For it seems the real reason for his stance was not just anti-communism. It was as much born of pique at the way successive British statesmen had refused to take him seriously as someone destined for high office. His high point as a Tory Peer was as Air Minister for four fleeting years in the early 1930s and then for a few months as Tory Leader of the Lords before being totally dumped by Stanley Baldwin in 1935. He felt with some (and genuine) feeling that he had been used as a convenient scapegoat for the National Government, and put this down to class envy on the part of the emerging army of the ‘new rich’ who had begun to populate the Cabinet Room.

His ostensible fall from grace was due to the fact that as Air Minister, he had vocally and publicly argued for an early re-armament policy based on fast, modern aircraft and defended the offensive use of the RAF as a bombing wing, at a time when most of the left, including the bulk of the Labour opposition who, then led by life long pacifist George Lansbury were in full tonto peacenik mode, and when governing (Tory) politicians of the right wing National Government coalition  were totally intent on a cuts programme pure and simple, rather than on any long term policy needs. Hence his fall between two opposing camps and a wide public denunciation across the political spectrum for what he was calling for.

In his aristocratic heart and genes he felt the new generation of self-made men in the cabinet had made an error in dismissing his talents, and were also on the verge of making another huge mistake in confronting Hitler’s Germany whose grievances over the harshness of the Versailles Treaty, were, he felt, justified. In this, ancestral voices played a part, with Charlie echoing his distant forebear Viscount Castlereagh, who, at the Congress of Vienna, argued that he wished to bring back the world to “peaceful habits” after the Napoleonic Wars.  As to the people he believed had done him down, all he could say in his diary was that “I now see why I failed to understand the very second class people I had to deal with and how glad they must have been to get me out of the way”.

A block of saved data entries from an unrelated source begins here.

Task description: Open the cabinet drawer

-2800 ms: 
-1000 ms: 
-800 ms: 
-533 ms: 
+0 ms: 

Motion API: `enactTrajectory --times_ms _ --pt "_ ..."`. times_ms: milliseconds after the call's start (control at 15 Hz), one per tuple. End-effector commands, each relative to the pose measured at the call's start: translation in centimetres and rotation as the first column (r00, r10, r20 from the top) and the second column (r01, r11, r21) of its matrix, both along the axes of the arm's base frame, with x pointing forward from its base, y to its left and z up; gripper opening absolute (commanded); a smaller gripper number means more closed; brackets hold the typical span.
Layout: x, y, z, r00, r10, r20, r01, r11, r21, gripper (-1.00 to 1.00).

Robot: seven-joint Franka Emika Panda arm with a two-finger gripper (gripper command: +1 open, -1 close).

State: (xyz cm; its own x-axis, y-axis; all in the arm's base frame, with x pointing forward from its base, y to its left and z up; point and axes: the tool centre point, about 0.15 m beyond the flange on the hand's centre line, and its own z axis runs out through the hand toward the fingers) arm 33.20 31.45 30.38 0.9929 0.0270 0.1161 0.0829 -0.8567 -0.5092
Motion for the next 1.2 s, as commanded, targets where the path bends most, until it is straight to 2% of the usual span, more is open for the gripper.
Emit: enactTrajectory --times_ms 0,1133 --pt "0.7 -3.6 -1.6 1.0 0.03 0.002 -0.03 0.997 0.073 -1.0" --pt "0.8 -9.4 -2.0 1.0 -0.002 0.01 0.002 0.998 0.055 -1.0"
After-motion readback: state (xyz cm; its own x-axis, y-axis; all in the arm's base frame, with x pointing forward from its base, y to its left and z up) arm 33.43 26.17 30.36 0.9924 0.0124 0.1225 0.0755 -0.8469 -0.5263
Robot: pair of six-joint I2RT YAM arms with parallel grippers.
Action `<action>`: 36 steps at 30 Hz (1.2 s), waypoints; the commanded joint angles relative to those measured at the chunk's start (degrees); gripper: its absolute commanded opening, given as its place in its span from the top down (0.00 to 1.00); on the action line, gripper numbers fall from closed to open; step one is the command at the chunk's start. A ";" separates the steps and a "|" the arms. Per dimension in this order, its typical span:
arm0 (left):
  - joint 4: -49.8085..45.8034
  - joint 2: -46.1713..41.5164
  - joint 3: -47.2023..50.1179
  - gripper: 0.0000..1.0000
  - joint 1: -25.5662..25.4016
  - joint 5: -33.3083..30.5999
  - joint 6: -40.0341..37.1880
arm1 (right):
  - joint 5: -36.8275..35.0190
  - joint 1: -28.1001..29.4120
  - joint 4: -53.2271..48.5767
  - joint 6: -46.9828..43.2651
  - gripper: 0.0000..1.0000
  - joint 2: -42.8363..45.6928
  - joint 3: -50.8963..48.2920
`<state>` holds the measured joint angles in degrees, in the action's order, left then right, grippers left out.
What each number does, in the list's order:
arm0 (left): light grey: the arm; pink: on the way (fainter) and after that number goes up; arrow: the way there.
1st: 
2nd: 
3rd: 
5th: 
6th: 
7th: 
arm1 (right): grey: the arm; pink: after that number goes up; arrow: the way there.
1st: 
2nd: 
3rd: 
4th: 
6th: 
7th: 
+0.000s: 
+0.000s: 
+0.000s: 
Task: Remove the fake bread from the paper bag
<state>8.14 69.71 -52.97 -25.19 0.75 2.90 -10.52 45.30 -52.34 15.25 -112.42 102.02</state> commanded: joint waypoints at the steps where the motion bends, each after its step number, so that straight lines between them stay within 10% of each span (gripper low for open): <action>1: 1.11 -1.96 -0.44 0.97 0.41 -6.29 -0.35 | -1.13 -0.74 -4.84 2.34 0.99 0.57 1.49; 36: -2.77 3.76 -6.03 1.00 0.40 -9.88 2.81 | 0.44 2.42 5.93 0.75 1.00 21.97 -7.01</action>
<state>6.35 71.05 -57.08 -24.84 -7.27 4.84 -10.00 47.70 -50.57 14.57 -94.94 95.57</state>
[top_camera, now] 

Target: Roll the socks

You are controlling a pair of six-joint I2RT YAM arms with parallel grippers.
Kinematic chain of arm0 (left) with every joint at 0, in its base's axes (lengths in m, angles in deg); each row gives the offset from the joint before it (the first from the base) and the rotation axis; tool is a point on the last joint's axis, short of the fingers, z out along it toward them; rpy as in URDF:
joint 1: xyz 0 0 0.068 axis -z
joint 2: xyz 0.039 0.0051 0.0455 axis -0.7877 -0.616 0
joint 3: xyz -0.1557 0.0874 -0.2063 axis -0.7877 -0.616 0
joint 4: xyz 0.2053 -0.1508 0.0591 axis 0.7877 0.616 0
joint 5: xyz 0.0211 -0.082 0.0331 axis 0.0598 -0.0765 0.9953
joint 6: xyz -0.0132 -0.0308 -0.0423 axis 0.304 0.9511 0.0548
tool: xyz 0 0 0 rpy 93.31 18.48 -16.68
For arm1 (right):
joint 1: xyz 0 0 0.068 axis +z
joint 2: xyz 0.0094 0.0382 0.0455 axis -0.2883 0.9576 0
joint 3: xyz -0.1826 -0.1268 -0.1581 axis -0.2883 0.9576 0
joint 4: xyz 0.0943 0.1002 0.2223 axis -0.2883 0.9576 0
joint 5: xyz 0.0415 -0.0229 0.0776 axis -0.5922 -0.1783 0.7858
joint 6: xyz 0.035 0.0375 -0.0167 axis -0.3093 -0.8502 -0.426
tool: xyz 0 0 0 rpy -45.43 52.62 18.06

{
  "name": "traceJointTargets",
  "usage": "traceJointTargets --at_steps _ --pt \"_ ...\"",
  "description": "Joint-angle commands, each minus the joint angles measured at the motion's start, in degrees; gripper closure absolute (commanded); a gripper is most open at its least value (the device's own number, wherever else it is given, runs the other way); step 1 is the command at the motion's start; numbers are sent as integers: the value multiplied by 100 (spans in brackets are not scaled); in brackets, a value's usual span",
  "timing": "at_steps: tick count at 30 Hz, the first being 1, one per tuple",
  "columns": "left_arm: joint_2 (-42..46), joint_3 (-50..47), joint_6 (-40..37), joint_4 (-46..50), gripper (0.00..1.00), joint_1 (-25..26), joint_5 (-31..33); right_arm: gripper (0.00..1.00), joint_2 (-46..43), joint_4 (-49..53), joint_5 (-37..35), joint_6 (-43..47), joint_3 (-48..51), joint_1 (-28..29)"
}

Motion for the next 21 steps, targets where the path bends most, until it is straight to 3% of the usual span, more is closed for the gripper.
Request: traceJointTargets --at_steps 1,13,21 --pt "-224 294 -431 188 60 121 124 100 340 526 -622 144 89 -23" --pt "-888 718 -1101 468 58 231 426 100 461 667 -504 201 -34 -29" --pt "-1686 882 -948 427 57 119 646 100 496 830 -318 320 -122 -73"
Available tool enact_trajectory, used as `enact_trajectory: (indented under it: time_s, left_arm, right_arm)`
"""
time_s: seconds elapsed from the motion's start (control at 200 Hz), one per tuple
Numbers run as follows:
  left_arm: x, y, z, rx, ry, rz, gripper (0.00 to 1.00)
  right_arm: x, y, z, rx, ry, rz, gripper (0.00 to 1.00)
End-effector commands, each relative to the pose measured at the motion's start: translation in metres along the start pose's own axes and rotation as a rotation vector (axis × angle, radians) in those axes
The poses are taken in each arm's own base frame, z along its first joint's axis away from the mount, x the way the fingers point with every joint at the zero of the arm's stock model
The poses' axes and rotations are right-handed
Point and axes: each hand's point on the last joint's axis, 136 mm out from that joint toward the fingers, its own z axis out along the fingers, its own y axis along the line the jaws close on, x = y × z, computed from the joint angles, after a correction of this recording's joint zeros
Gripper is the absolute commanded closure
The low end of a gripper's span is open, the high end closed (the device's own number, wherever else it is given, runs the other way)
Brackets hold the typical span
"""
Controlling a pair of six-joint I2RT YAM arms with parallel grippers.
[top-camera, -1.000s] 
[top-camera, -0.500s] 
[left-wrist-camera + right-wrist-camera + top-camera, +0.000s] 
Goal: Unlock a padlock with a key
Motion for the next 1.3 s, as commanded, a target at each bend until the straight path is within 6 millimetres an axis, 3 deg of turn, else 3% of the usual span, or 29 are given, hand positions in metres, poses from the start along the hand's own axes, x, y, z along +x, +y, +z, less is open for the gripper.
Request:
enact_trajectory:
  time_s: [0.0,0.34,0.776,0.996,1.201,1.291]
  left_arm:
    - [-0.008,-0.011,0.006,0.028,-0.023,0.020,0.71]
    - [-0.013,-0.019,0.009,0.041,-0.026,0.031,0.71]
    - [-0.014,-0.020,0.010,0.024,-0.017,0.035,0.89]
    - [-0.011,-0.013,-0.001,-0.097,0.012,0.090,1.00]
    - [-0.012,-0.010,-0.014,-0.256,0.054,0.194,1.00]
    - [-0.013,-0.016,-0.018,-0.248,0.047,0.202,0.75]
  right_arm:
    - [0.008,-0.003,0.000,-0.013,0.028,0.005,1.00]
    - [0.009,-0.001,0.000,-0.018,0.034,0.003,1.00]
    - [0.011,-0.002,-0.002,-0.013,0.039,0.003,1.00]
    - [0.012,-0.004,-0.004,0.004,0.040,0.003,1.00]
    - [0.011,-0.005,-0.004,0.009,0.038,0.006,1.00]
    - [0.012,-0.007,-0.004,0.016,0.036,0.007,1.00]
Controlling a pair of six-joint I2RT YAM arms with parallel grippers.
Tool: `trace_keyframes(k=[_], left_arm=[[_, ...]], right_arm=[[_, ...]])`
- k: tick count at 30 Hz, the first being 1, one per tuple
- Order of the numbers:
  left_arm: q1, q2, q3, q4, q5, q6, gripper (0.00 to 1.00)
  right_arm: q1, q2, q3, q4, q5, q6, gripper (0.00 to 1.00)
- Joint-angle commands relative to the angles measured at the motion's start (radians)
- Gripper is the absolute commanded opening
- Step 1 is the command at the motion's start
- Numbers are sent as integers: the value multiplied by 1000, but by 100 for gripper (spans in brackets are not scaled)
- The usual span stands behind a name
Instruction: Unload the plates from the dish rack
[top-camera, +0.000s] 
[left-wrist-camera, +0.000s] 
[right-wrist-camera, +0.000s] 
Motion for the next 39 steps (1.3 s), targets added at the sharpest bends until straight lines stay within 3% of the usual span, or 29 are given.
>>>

Charlie was an oaf and a snob, and certainly didn’t deserve better, but it was a supreme irony that it was in his three years at the Air Ministry that he both sanctioned and signed off the development of the first all-metal monoplane fighter aircraft – the Hurricane and the Spitfire. Probably few at the time were aware as they saw the contrails weaving over Kent and Sussex in the autumn of 1940 that the instruments of the RAF’s victory were partly fashioned by someone who felt for Hitler’s supposed kinder side.

If the worst had happened, would Charlie have been among the British collaborationist elite?  For what it is worth, I think not.  But he would certainly have adapted to life in a Germanised Britain and would have still tried to hope that there was a benevolent side to Nazism which he alone could identify and hopefully draw out.

And – never forget – it was people from his class who later in the century called people like striking Co Durham miners, many of them from families whose forebears had been amongst the Londonderry family’s bonded hirelings, “the enemy within”………………

And his old Wynyard pal Ribbentrop? He was the first arrival on the scaffold to be hanged in the grey dawn of a Nuremberg prison gymnasium block in the October of 1946.